Although I’ve tried several feed readers, Google Reader (s goog) is the only one I’ve used for more than a year. Not everyone will agree with my choice, but its simple and straightforward interface was probably the reason why I stayed with it for this long. But, despite its simplicity, there are many ways for the average reader to customize their Google Reader experience. Here are some examples:
Change Google Reader to Suit Your Aesthetics
Though there aren’t many visual settings you can change within Google Reader itself, there are many available skins and Firefox add-ons that can do this for you.
One of them is Better Greader by Gina Trapani. It allows you to view pages inline, which isn’t practical for netbooks but looks great on bigger monitors. It also comes with a few minimalist skins, including the stunning Helvetireader. If you’re familiar with CSS, you can take it a step further and modify Helvetireader yourself. For those who want a darker look, check out Google Redesigned. It adds a sleek dark skin to Google Calendar, Reader and Gmail.
Use Trends to Streamline Your Subscription List
Around once a month, I check out the “Trends” section of Google Reader. It’s an easy way to check the feeds that I don’t read often. I unsubscribe any feed with a reading rate below 50 percent, because this means that most of the time I don’t get much value out of that subscription.
Under the “Subscription Trends” section, you can also display the most inactive feeds, as well as the most frequently updated ones. This allows you to delete feeds from defunct blogs, or from blogs that update more often than you like.
Streamlining your subscriptions with data from Google Reader Trends can tell you a lot about your feed reading habits. This means that you’ll be evaluating subscriptions based on facts rather than the hope of “I’m sure someday I’ll get some interest/value out of this feed.”
Process Your Reading List Faster by Starring
Google Reader has a “Starred Items” feature that allows you to attach a star to important items. Instead of using this feature to have a lengthy archive of previously-read posts, you can use this it to speed up your processing time within Google Reader. Here’s how I do it:
- I view my new reading items under “All Items,” under “Show” I select “List” by default.
- Looking at all the listed titles, I star every item that I want to read in full. Then, I click “Mark all as read.”
- I go to the “Starred Items” section and read each item one by one, un-starring them as I go along.
With this practice I can often finish reading my entire list in one short sitting, or I can go back and read them later when I have free time. And when I go back, I don’t have to sift through other unread items that I already processed earlier in the day.
Add the “Subscribe as You Surf” Bookmarklet.

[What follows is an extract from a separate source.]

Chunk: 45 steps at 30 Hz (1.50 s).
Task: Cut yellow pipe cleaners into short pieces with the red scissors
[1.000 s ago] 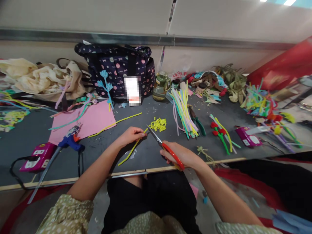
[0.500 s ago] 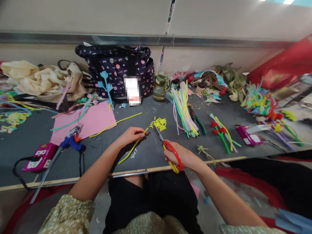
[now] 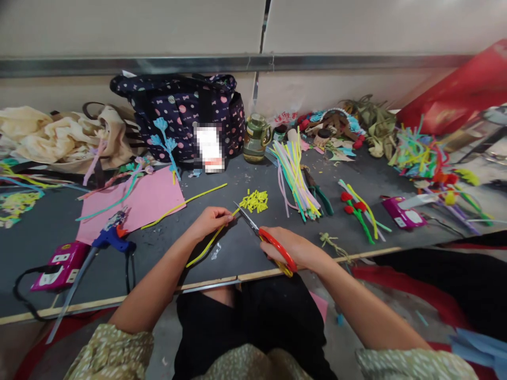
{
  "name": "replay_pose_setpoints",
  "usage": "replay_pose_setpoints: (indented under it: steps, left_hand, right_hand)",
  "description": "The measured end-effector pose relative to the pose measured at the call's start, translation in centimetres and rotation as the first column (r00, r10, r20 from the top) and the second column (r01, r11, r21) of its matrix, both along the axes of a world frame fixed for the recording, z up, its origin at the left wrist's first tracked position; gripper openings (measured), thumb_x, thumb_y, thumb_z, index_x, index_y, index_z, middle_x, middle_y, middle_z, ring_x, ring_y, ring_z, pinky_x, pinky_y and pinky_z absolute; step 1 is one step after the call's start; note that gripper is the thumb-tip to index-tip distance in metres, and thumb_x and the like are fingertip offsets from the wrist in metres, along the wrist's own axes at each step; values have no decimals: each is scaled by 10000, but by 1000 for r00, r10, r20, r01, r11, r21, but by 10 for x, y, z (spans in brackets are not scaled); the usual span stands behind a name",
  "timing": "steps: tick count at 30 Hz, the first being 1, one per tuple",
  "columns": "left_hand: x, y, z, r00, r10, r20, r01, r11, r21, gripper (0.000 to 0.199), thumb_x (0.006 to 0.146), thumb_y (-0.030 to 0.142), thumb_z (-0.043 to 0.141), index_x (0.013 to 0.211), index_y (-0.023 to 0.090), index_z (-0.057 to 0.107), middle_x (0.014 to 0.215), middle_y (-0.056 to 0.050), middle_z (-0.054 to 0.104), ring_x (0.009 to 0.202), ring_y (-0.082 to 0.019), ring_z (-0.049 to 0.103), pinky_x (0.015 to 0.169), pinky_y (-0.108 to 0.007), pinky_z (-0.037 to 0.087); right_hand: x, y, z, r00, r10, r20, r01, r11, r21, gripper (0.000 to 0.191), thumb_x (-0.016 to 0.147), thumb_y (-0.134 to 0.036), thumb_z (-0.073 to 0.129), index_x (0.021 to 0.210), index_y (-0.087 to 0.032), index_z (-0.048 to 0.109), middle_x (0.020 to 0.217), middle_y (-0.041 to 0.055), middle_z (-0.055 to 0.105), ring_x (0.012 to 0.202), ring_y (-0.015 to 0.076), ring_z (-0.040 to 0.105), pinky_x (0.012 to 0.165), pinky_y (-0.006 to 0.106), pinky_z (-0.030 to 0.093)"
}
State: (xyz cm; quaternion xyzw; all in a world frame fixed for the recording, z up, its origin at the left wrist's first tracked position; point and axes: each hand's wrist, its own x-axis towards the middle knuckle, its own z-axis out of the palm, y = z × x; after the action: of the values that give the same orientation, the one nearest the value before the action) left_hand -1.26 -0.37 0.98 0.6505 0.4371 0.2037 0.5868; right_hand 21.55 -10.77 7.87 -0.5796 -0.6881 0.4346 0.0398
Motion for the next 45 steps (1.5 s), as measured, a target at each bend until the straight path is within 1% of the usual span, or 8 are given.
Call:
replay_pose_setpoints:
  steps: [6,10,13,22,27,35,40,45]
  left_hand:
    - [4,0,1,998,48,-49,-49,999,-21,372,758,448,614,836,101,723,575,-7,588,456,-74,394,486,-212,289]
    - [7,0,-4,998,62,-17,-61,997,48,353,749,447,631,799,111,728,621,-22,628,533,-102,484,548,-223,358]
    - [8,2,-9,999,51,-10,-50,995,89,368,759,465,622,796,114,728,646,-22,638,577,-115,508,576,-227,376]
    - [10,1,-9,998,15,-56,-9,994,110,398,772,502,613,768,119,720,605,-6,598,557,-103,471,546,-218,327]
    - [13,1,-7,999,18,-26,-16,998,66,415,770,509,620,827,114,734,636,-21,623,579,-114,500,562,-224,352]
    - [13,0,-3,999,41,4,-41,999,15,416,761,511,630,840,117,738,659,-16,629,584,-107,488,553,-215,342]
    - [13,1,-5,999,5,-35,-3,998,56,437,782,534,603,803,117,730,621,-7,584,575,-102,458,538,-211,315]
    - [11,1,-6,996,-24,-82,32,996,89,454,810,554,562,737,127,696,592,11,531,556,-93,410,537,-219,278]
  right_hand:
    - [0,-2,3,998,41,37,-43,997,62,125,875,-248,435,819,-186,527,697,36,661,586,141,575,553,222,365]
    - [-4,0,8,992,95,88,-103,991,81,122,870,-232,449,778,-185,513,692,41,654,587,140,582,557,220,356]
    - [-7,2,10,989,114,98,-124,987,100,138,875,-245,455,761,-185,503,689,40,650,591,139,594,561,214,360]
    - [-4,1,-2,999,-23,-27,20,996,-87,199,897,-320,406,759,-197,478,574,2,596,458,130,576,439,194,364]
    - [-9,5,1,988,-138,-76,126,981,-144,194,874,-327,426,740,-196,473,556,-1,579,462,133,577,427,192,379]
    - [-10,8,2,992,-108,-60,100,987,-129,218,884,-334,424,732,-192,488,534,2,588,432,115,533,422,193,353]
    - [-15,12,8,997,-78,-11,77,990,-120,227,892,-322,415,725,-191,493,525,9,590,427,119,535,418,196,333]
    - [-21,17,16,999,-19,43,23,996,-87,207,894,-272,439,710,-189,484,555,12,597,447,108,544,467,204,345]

When I use the default RSS button on Firefox to subscribe, it takes me to a page where I have to choose my feed reader, then when I choose “Google” I have to select Google Reader. To avoid these multiple steps, I use a bookmarklet to make the subscription process easier. Go to Settings > Goodies, and under “Subscribe as you surf” drag the “Subscribe…” link onto your Bookmarks toolbar.
Share Items Directly from Your Reading List
As Charlie noted earlier this year, by going to Settings > Send To, you can enable Google Reader to share selected feed items to Digg, Twitter, Facebook, Delicious, and other social media sites. After doing this you’ll be able to see a “Send To” menu at the bottom of each post (see image below). This automates sharing as much as possible, although you’ll have to log in to your social media accounts if you haven’t done so already.
Know Your Keyboard Shortcuts
In my experience, navigating Google Reader tends to be faster with keyboard shortcuts. At the very least, minimizing mouse movements in general prevents your hand from getting too strained. Print out this handy keyboard shortcut list and keep it near your desk until you’ve memorized them by heart.
Do you use Google Reader? How do you customize it to suit your needs and habits?